> Data excerpt:
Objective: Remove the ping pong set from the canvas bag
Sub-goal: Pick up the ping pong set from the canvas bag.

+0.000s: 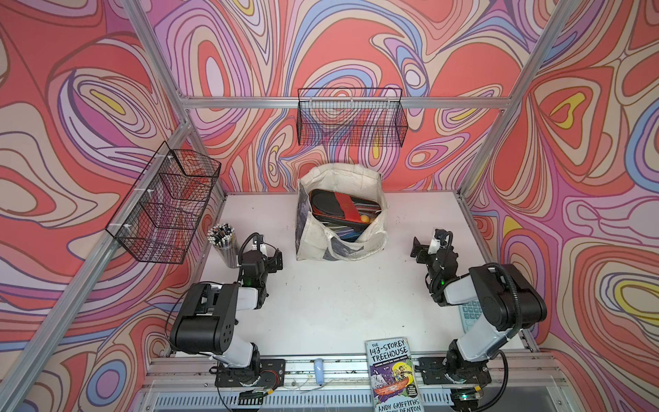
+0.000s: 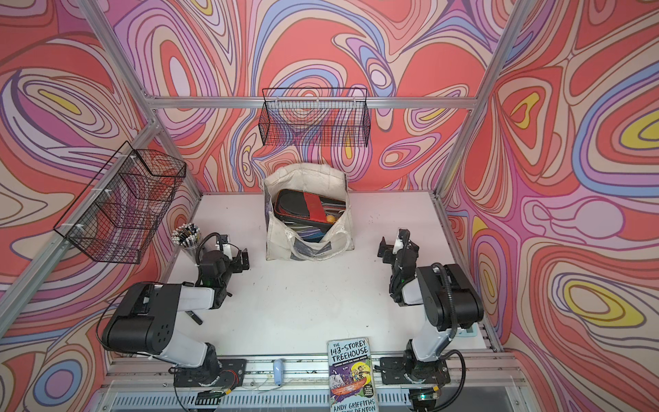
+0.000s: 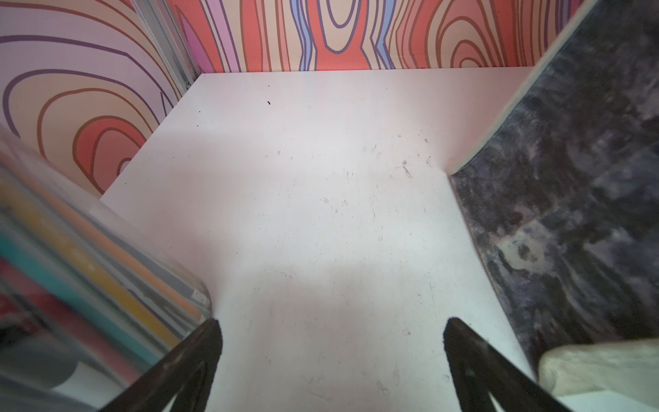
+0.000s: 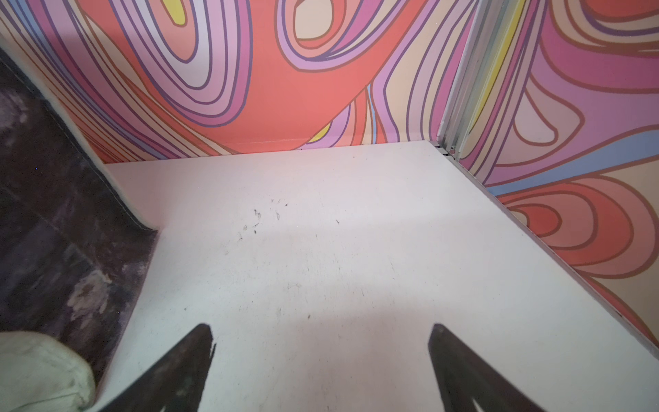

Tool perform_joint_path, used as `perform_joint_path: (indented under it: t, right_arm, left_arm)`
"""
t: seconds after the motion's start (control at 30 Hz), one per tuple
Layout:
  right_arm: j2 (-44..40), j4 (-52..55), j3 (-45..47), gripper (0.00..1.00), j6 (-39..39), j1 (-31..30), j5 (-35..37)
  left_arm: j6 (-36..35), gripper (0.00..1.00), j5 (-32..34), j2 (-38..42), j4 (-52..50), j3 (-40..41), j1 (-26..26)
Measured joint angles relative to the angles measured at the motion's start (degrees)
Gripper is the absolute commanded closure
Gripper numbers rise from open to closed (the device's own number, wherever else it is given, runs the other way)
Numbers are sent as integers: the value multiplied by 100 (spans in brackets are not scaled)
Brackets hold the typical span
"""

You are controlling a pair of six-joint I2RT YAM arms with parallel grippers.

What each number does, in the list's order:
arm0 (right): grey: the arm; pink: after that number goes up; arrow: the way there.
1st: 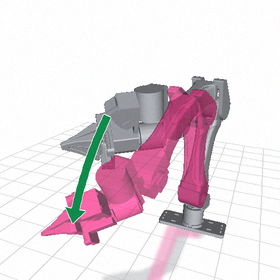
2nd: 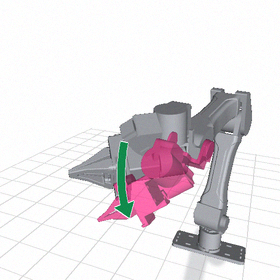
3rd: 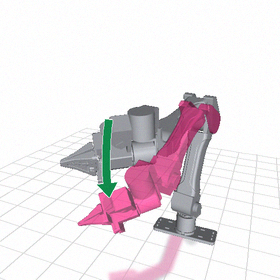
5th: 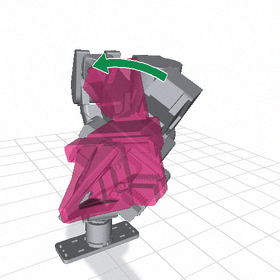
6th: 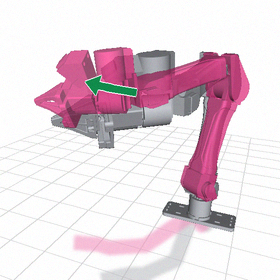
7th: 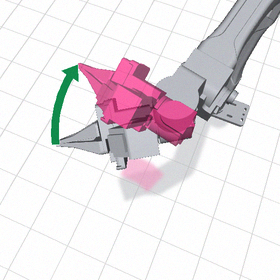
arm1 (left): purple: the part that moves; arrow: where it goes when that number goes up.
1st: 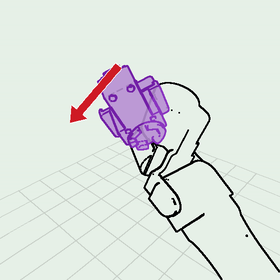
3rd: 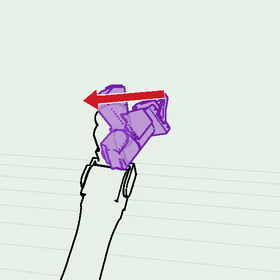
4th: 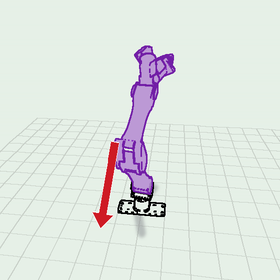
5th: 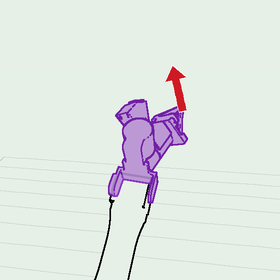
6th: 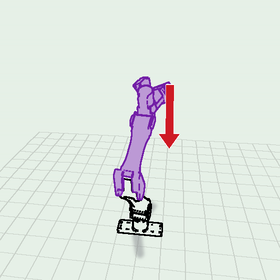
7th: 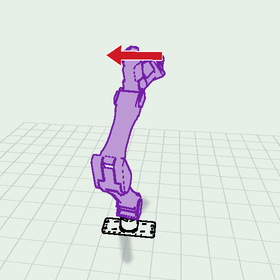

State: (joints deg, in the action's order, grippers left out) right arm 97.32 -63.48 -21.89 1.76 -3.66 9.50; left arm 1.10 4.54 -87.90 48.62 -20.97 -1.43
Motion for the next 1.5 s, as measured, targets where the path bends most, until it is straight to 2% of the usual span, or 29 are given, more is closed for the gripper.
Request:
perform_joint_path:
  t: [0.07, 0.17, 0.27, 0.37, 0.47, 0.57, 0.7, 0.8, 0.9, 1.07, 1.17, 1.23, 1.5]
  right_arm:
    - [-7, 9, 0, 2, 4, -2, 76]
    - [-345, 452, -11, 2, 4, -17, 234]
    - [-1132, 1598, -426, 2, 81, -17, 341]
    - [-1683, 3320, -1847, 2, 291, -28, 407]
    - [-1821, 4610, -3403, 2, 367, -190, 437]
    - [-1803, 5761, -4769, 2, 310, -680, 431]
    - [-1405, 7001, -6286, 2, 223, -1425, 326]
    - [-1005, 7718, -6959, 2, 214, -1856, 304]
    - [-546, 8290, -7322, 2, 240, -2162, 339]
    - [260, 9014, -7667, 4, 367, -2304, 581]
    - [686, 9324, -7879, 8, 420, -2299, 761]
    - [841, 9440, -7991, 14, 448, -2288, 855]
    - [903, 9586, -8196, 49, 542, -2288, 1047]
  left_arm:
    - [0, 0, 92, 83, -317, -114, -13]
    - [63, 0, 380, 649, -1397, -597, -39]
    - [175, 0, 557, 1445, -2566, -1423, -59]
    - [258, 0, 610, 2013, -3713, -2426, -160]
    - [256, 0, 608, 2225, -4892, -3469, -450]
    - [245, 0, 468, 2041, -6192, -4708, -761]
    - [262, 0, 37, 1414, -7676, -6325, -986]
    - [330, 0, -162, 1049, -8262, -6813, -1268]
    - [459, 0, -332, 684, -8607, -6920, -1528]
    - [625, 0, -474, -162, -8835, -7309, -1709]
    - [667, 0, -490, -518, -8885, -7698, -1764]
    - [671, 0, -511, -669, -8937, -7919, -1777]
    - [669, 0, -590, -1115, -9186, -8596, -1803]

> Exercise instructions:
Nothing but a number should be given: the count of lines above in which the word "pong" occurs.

> Answer:
2